Kérian se releva et se débarrassa de son attirail guerrier. Il consulta Waade d’un regard et répondit :
_ Des humains pacifistes ? C’est suffisamment inhabituel pour qu’on s’y intéresse. Et je vois bien que tu a vraiment très envie de retourner à tes sources. Quant à moi, j'aimerai avoir du temps dans un lieu calme pour pouvoir mieux comprendre le fonctionnement du Qeidal, mieux le maîtriser, et trouver un but ou une raison à tout ceci. Alors soit, cap sur la Fondation Terrienne. Allons chercher un peu d’humanité dans cette galaxie, si tant est que ça existe quelque part.
_ J'ai déjà prit le soin de faire réapprovisionner l'appareil. Dois-je lancer la procédure de décollage dès maintenant ? Partons-nous seuls ou comptes-tu demander à des compagnons de venir avec nous ?
_ oh... heu, je crois que nous serons seuls cette fois. Les feydars sont assez préoccupés par leur déménagement ici et sont encore très affairés par leur installation. Massad est toujours un ZVEA, et même s'il a bénéficié d'un congé de convalescence suite à ses blessures, il sera réaffecté ensuite à une autre unité et reste sous les ordres de l'Union. Elida et lui se débrouillerons pour rester ensemble je pense, et saisiront leur chance de faire leur chemin dans la hiérarchie de l'Union. Ils n'ont pas vraiment la même vision de choses que nous, j'en ai peur.

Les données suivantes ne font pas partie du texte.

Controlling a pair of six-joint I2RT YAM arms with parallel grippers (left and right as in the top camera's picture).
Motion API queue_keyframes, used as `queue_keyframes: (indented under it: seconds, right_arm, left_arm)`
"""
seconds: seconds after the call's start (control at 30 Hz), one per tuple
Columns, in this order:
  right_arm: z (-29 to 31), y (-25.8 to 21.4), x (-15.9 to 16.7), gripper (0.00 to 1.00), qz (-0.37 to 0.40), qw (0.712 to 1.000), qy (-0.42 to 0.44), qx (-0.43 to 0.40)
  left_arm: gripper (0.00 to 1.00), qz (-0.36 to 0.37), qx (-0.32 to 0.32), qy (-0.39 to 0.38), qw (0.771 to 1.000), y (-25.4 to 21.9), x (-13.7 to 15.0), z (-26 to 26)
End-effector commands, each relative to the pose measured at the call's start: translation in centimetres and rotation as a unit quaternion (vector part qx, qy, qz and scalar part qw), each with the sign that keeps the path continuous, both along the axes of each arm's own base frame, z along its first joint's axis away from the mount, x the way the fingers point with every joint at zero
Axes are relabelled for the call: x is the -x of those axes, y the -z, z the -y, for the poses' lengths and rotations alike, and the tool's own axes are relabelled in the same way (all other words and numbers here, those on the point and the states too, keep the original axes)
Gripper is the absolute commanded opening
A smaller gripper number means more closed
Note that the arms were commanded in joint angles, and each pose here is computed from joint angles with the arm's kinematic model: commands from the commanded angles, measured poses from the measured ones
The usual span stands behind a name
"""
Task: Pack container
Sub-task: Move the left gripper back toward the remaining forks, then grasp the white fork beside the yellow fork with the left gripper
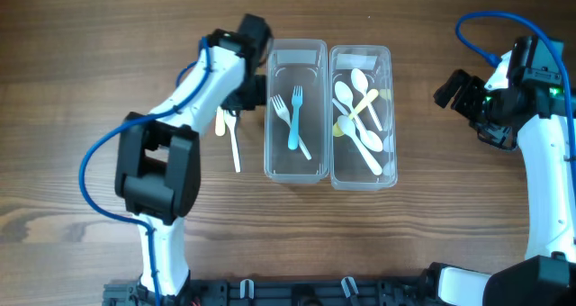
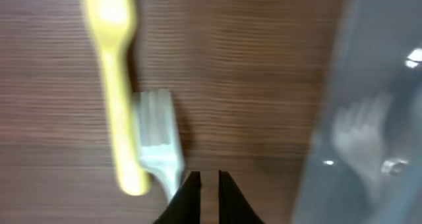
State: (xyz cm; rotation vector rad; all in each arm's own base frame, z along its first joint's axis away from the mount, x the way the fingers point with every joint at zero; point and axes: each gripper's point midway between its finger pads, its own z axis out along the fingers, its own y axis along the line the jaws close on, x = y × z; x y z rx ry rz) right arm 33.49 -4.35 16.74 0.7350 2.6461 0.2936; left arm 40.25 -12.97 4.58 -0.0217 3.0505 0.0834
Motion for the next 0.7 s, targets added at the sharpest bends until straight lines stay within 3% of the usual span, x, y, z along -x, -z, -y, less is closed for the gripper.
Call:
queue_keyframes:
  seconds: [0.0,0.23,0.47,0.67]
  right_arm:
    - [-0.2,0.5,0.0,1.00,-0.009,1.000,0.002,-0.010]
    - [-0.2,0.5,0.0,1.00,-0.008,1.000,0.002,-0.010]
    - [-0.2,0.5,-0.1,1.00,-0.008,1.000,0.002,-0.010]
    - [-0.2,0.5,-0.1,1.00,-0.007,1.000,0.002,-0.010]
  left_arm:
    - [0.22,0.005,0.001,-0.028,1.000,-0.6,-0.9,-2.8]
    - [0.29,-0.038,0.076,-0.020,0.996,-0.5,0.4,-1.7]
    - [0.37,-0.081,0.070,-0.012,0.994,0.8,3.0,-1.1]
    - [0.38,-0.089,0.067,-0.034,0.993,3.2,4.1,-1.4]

Daryl accepta les explications et n'en demanda qu'une seule de plus :
_ Mais toi tu es toujours engagé auprès de l'Union, non ?
_ Certes, mais ils m'ont gratifié d'un titre spécial de Commador. Mais ce titre ne veut rien dire tant que je n'ai pas d'affectation, et d'après le dernier conseil, je ne crois pas qu'ils seront très pressés de m'en donner une. Non, mes relations avec l'Union se limitent désormais à utiliser leur logistique pour nos recherches personnelles, et à leur faire part de ce qu'on trouvera d'utile, si on le souhaite. Mais ils ne nous demanderons pas de comptes. Et de même je crois qu'il ne faudra pas compter sur une largesse extraordinaire de leur part pour la quantité de crédits que je pourrais dépenser sur le compte de l'Union. A vrai dire, je pense qu'ils ne nous laissent la liberté de faire ce qu'on veut que parce qu'ils ont vingt millions de feydars à gérer. Si on veut partir, mieux vaut partir rapidement et sans trop faire de vagues : il n'est pas du tout certain qu'ils ne regretteront pas de nous avoir laissé filer, quand l'agitation sera un peu retombée. Je ne sais pas quels sont leurs projets pour Waade, s'ils en ont, mais elle ne veut pas rester ici et moi non plus.
_ Bien, dans ce cas installez-vous confortablement, nous décollons immédiatement.
Les moteurs du petit vaisseau au fuselage élancé vrombirent de plus en plus fort et il s’éleva doucement de la piste dominée par la citadelle de l’Union. Il prit rapidement de la vitesse en traversant les nuages cotonneux de la planète maritime. Il sembla ensuite prendre son élan avant sa longue course vers l’infini et dans un dernier éclair de ses réacteurs, il plongea dans l’hyperespace en laissant un faible nuage énergétique qui se dissipa lentement.